● **EXERCISE DESCRIPTION**
Your copy of the listing should be exact and should contain no pictures.

● **RECORDED INFORMATION**
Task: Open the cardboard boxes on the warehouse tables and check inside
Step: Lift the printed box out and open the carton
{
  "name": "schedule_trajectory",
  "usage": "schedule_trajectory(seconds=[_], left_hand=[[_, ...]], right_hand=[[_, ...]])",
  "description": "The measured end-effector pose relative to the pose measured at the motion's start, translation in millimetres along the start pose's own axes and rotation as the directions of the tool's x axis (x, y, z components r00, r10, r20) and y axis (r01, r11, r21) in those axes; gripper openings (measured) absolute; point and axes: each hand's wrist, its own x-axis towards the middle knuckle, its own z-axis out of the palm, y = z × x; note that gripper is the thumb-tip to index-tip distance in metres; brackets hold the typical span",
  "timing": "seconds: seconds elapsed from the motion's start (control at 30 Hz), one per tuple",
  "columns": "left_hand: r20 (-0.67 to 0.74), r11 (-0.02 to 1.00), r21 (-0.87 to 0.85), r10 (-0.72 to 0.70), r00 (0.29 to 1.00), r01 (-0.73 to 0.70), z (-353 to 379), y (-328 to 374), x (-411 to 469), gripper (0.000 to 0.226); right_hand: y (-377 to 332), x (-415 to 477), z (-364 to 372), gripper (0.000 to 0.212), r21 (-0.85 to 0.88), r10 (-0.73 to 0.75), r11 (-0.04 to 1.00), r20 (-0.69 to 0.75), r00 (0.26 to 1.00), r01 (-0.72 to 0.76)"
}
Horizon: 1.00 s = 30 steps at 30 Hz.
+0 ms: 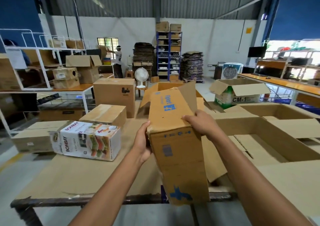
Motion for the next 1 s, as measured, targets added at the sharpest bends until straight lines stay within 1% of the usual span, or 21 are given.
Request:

● **EXERCISE OUTPUT**
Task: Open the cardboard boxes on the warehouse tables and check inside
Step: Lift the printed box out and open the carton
{
  "name": "schedule_trajectory",
  "usage": "schedule_trajectory(seconds=[_], left_hand=[[_, ...]], right_hand=[[_, ...]])",
  "description": "The measured end-effector pose relative to the pose measured at the motion's start, translation in millimetres along the start pose's own axes and rotation as the directions of the tool's x axis (x, y, z components r00, r10, r20) and y axis (r01, r11, r21) in those axes; gripper openings (measured) absolute; point and axes: each hand's wrist, its own x-axis towards the middle knuckle, its own z-axis out of the palm, y = z × x; note that gripper is the thumb-tip to index-tip distance in metres; brackets hold the typical span",
  "timing": "seconds: seconds elapsed from the motion's start (control at 30 Hz), one per tuple",
  "columns": "left_hand: r20 (-0.67 to 0.74), r11 (-0.02 to 1.00), r21 (-0.87 to 0.85), r10 (-0.72 to 0.70), r00 (0.29 to 1.00), r01 (-0.73 to 0.70), z (-353 to 379), y (-328 to 374), x (-411 to 469), gripper (0.000 to 0.226); right_hand: y (-377 to 332), x (-415 to 477), z (-364 to 372), gripper (0.000 to 0.212), r21 (-0.85 to 0.88), r10 (-0.73 to 0.75), r11 (-0.04 to 1.00), r20 (-0.69 to 0.75), r00 (0.26 to 1.00), r01 (-0.72 to 0.76)"
}
Horizon: 1.00 s = 30 steps at 30 Hz.
+0 ms: 
Motion for the next 1 s, as measured, targets added at the sharpest bends until straight lines stay within 1% of the usual span, or 21 are given.
Request:

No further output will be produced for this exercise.